Agli Azzurri serve spirito identitario prima ancora del Ct
Non capiamo di calcio e capiamo l’esigenza della nuova gestione della Figc di ripartire alla grande con un nome forte come commissario tecnico della Nazionale. Perché serve discontinuità, serve ridare slancio e fare hype, come si dice oggi. Nei giorni scorsi, mentre tutti gli italiani si sono scoperti Ct – e ora già criticano il nuovo allenatore Andrea Pirlo – avevamo voluto dire la nostra, invitando a scegliere un allenatore italiano, senza rincorrere i big stranieri.

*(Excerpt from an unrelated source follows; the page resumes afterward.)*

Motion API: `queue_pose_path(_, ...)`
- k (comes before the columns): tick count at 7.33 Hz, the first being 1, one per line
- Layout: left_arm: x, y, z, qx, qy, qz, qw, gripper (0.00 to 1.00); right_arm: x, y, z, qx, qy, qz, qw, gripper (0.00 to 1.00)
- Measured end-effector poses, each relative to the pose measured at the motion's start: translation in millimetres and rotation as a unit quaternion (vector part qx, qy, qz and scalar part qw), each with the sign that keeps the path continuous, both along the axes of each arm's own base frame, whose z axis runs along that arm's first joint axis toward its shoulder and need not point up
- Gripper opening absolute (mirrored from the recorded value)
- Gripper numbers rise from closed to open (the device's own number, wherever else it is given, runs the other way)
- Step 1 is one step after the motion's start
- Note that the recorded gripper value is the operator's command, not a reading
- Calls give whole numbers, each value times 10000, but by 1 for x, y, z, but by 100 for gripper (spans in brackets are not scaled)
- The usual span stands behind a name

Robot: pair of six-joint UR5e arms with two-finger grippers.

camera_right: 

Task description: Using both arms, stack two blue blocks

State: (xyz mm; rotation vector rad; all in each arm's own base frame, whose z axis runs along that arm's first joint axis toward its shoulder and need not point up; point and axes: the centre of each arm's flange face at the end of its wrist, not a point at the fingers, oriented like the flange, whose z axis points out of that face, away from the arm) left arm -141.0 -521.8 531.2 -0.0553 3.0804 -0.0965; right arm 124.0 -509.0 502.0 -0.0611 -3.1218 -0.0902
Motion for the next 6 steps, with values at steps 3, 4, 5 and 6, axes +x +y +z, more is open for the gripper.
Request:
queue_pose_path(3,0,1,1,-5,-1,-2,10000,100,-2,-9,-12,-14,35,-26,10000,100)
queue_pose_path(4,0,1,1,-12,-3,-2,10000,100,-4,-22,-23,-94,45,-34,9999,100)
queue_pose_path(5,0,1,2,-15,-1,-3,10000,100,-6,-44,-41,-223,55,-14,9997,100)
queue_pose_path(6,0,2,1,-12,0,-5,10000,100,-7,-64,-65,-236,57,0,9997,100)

L’ideale, avevamo scritto, sarebbe stato avere Carlo Ancelotti, ma il Ct del Brasile non era interessato. Ecco, il punto è proprio questo: far parte del progetto Nazionale dovrebbe essere motivo d’orgoglio, in cima alle preferenze dei nostri tecnici e calciatori. Ma così non è, evidentemente. Per ritornare grandi, per poterci qualificare ai prossimi Europei – dicono gli esperti – servono soldi, strutture, serve investire sui talenti nostrani. Tutto vero, tutto giusto. Ma innanzitutto serve infondere spirito identitario. Agli ultimi Mondiali si sono qualificate squadre tecnicamente inferiori agli Azzurri. Ma ce l’hanno fatta, perché ci credevano.